All furniture is shipped directly from manufacturers and suppliers. While we strive for accuracy in product descriptions including sizes, materials, and colours, slight variations may occur due to manufacturing processes. All images, illustrations, and product descriptions are for reference purposes only. All specifications, dimensions, weights, quantities, and CBM figures are subject to final production confirmation. We reserve the right to modify product details at any time in light of technical or other developments.

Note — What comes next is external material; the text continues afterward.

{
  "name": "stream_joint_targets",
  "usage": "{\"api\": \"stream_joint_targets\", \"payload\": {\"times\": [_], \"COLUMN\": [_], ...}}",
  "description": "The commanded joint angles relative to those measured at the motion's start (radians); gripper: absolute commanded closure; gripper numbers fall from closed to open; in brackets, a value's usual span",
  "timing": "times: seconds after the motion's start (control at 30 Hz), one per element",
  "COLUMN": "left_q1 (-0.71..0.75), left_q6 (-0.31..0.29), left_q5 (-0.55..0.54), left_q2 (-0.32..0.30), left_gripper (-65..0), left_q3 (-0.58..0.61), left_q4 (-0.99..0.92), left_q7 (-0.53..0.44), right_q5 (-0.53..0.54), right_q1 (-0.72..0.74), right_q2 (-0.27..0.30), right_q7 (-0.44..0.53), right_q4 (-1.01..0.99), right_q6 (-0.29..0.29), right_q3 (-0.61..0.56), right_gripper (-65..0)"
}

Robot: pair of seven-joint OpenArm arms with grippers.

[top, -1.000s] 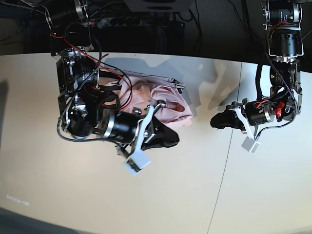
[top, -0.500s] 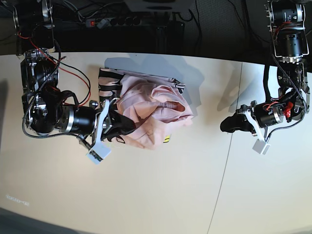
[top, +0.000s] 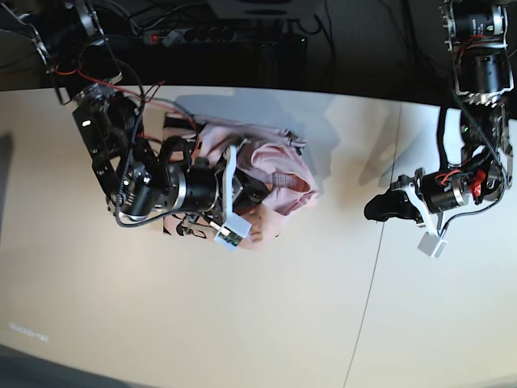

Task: Fold the T-shirt properly
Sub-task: 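Tuck and flatten the folded bundle with the right gripper, then push the bundle's sides inward with both grippers to square it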

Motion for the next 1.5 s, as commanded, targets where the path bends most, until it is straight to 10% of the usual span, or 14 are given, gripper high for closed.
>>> {"api": "stream_joint_targets", "payload": {"times": [0.0, 0.5, 0.87, 1.03, 1.33, 1.47], "left_q1": [-0.020, -0.020, -0.020, -0.020, -0.012, -0.012], "left_q6": [-0.009, -0.009, -0.009, -0.009, -0.009, -0.009], "left_q5": [-0.021, -0.021, -0.021, -0.042, -0.138, -0.143], "left_q2": [-0.014, -0.014, -0.014, -0.033, -0.122, -0.124], "left_gripper": [-0.6, -0.6, -0.6, -0.6, -0.6, -0.6], "left_q3": [-0.006, -0.006, -0.006, -0.006, -0.075, -0.111], "left_q4": [0.018, 0.018, 0.018, 0.018, 0.018, 0.018], "left_q7": [-0.013, -0.013, -0.010, 0.030, 0.077, 0.076], "right_q5": [0.002, -0.008, 0.154, 0.152, 0.244, 0.259], "right_q1": [0.046, 0.269, 0.270, 0.267, 0.156, 0.056], "right_q2": [-0.014, -0.260, -0.272, -0.219, 0.062, 0.079], "right_q7": [0.037, 0.058, -0.068, -0.111, -0.134, -0.133], "right_q4": [-0.024, -0.277, -0.156, -0.103, -0.065, -0.053], "right_q6": [0.062, 0.062, 0.062, 0.062, 0.062, 0.063], "right_q3": [-0.004, -0.011, -0.011, 0.004, 0.101, 0.101], "right_gripper": [0.0, 0.0, 0.0, 0.0, 0.0, 0.0]}}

2.2 Colour & Size Variations

Colour variations may occur due to individual screen settings and natural batch-to-batch variation in wooden, laminated, or upholstered products. All dimensions are approximate. Minor variations in size, weight, finish, colour shade, or packaging arising from manufacturing or shipping processes shall not be considered defects and do not entitle the Buyer to reject goods, withhold payment, or claim compensation.

2.3 Availability

All products are subject to availability from our suppliers. Delivery times may vary depending on supplier location, production schedules, and shipping conditions.

3. Prices & Payment

3.1 Pricing

All prices are quoted on a DAP (Delivered at Place) UK basis, excluding VAT, unless otherwise stated in writing. Prices are subject to change but customers will be charged the price quoted at the time of order confirmation. Prices may be affected by fluctuations in exchange rates and freight charges.

In the event of significant or extraordinary increases in shipping costs, freight surcharges, fuel surcharges, or unforeseen market conditions beyond our reasonable control, we reserve the right to revise pricing prior to shipment. The Buyer will be notified in writing of any such revision before it is applied.

3.2 Currency & Payment Methods

Payments are accepted in GBP, USD, and EUR via bank transfer or banker’s draft only.

3.3 Deposit & Balance Payments

A deposit of up to 50% of the order value is required to confirm an order. The remaining balance is payable in full prior to loading, unless otherwise agreed in writing. For in-stock or in-transit goods, 100% payment is required in advance prior to shipping.

3.4 Demurrage & Storage Charges

Shipping lines allow a limited free storage period after container arrival, typically up to 5 days. Payment must be made within the invoice deadline. Any demurrage, detention, or storage charges resulting from late payment shall be borne entirely by the Buyer, typically £100 per day or as levied by the shipping line.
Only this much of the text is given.